The Detention Centre Rules 2001 were made pursuant to Section 153 of the Immigration and Asylum Act 1999. Rule 34 (Medical Examination upon Admission and Thereafter) provides as follows:

“(1) Every detained person shall be given a physical and mental examination by the medical practitioner or another registered medical practitioner in accordance with rules 33(7) or (10) within 24 hours of his admission to the detention centre.

(2) Nothing in paragraph (1) shall allow an examination to be given in any case where the detained person does not consent to it.

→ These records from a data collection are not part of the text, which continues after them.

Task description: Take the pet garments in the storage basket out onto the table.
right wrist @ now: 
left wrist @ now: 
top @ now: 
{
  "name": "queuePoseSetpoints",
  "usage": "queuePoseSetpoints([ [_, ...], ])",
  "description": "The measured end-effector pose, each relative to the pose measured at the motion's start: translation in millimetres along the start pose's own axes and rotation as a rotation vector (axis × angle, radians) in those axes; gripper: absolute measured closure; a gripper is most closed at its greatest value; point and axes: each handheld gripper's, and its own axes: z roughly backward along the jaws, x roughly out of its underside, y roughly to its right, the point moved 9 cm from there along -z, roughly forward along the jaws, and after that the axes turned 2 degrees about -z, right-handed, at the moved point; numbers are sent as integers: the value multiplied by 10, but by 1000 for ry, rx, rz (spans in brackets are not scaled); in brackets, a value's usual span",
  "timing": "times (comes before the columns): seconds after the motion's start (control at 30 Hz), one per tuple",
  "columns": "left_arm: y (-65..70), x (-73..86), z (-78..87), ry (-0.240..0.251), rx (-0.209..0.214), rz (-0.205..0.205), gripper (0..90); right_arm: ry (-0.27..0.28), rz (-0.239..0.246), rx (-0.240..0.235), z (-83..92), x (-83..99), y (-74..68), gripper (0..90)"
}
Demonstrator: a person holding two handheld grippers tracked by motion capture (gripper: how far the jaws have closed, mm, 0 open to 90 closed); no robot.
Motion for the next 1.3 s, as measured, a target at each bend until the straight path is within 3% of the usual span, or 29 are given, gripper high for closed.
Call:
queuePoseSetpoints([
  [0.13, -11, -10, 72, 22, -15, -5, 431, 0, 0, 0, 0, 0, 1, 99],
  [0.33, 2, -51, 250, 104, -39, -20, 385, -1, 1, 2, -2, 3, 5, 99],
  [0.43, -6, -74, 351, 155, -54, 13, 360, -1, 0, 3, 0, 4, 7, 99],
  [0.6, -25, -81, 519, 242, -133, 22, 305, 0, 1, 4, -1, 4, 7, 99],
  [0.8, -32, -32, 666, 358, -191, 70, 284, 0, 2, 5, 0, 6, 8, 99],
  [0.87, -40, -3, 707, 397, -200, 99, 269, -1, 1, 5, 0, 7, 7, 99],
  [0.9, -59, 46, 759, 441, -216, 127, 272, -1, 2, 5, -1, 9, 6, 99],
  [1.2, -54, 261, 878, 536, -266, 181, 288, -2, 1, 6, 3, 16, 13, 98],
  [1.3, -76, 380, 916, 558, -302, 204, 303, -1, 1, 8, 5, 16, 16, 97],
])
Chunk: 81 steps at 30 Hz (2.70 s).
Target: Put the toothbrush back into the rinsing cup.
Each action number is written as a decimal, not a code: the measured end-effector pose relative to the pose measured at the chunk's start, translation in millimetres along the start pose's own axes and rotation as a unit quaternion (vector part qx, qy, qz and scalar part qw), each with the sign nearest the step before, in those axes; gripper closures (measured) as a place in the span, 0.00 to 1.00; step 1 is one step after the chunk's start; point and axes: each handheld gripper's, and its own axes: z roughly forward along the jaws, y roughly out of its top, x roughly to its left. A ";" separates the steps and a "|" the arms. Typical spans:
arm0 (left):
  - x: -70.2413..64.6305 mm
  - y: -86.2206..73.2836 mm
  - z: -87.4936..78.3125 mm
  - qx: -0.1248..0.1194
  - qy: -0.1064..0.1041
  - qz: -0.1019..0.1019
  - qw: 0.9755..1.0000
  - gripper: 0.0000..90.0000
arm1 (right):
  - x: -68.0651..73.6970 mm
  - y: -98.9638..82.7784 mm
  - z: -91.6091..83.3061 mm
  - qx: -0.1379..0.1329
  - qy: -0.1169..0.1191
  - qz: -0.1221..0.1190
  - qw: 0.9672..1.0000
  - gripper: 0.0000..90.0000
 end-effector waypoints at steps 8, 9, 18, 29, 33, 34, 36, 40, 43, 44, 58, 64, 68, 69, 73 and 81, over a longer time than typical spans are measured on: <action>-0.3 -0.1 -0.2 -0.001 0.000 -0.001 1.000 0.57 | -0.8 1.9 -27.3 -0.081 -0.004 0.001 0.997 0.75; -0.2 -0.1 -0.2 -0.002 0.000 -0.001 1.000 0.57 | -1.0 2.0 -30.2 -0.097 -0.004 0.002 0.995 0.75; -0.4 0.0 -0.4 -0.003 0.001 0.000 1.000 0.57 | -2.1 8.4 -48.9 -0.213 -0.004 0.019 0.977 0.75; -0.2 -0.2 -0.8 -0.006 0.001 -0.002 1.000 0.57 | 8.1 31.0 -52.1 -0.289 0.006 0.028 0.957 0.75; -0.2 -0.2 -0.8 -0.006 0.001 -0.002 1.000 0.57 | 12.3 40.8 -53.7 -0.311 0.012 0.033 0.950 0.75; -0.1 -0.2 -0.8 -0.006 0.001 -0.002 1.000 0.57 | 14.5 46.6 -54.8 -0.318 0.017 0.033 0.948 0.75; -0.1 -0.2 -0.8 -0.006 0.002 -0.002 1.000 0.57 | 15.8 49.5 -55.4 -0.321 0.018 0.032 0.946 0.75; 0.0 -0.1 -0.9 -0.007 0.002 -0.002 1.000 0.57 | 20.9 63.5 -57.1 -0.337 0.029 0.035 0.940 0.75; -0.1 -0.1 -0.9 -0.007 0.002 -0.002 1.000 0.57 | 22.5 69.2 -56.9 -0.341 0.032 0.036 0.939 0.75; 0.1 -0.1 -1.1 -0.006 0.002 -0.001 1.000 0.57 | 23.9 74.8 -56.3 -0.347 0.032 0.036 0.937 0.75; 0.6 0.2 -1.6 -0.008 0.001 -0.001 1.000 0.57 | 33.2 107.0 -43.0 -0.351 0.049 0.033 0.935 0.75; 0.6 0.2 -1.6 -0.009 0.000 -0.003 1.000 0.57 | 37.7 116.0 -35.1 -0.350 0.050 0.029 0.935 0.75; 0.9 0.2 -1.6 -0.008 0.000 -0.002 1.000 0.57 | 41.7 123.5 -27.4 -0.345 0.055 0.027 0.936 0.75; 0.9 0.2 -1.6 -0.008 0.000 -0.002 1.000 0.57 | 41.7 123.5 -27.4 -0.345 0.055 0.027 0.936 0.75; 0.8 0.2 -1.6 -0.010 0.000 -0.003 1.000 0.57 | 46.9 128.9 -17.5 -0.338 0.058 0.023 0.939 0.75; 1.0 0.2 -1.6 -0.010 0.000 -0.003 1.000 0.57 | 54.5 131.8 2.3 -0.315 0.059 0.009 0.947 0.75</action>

(3) If a detained person does not consent to an examination under paragraph (1) he shall be entitled to the examination at any subsequent time upon request.”

18.

Rule 35 (Special Illnesses and Conditions, including Torture Claims) provides as follows:

“(1) The medical practitioner shall report to the manager on the case of any detained person whose health is likely to be injuriously affected by continued detention or any conditions of detention.

(3) The medical practitioner shall report to the manager on the case of any detained person who he is concerned may have been the victim of torture.

(4) The manager shall send a copy of any report under paragraphs (1), (2) or (3) to the Secretary of State without delay.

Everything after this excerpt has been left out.